Ein Jahr ist seit den Protesten vergangen und es hat sich wenig getan, außer dass die Plattformprofile der beteiligten scheinselbständigen Beschäftigten »bis auf weiteres gesperrt« wurden – das heißt, sie wurden gefeuert. Praktischerweise brauchte es dafür nicht mal menschliches Einschreiten. Die Anwendung deaktiviert automatisch die Profile von Beschäftigten, die für eine zu lange Zeit nicht eingeloggt sind. Das ist in allen beschriebenen Subsektoren der Fall. Swiggy arbeitet aber besonders unermüdlich an der Abschaffung des zwischenmenschlichen Kontakts innerhalb der Organisation. Wie es die Journalistin Gayathri Vaidyanathan in einem Artikel für The Wire beschreibt, gibt es praktisch ­keine Teamleiter der Fahrergruppen mehr, die zwischen Management und Beschäftigten vermitteln können. Sie wurden durch Google-Formulare ersetzt, die man ausfüllen kann, wenn man ein Problem hat.
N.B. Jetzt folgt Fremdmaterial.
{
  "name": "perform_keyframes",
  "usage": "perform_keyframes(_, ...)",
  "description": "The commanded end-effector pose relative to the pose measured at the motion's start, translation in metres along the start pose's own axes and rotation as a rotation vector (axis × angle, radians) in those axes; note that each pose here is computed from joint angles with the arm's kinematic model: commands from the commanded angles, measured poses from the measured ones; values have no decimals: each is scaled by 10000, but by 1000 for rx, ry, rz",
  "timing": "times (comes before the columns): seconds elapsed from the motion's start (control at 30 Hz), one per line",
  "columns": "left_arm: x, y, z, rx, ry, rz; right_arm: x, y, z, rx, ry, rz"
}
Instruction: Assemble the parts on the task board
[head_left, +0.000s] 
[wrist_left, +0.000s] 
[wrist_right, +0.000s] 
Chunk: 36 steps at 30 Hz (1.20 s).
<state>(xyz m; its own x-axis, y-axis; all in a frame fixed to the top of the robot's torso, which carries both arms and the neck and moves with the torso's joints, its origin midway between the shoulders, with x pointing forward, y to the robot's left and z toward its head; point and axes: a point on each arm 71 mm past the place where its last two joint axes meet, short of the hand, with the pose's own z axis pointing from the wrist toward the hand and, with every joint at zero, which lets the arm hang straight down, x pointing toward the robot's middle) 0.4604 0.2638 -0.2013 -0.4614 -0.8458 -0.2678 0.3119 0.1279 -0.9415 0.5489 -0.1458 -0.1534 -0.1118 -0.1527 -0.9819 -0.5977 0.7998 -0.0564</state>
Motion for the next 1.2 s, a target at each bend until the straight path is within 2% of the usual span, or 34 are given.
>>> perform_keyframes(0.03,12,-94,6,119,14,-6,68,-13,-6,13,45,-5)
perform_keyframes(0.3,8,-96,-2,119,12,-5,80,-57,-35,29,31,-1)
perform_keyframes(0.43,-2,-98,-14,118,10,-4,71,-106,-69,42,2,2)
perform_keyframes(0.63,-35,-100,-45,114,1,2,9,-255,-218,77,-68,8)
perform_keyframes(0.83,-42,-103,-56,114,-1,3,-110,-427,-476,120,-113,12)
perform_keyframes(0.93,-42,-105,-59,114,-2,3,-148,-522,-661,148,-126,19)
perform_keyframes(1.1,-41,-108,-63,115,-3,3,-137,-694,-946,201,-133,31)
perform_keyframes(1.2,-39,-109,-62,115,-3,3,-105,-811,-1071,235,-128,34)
Der Mangel an direkten Ansprechpersonen erschwert es, Forderungen überhaupt vorzu­bringen.

Immerhin gibt es seit Donnerstag voriger Woche ein neues zentrales Onlineportal der Regierung, auf dem sich informell Beschäftigte anmelden und landesweit Sozialleistungen beanspruchen können. Obwohl es ähnliche Portale seit 2014 immer wieder gab, hat sich bisher wenig an der prekären Situation vieler informell Beschäftigter geändert. Weder Nikhil Ahuja noch Shivam Kumar Chauhan hatten bisher von dieser Möglichkeit, Sozialleistungen zu beanspruchen, gehört.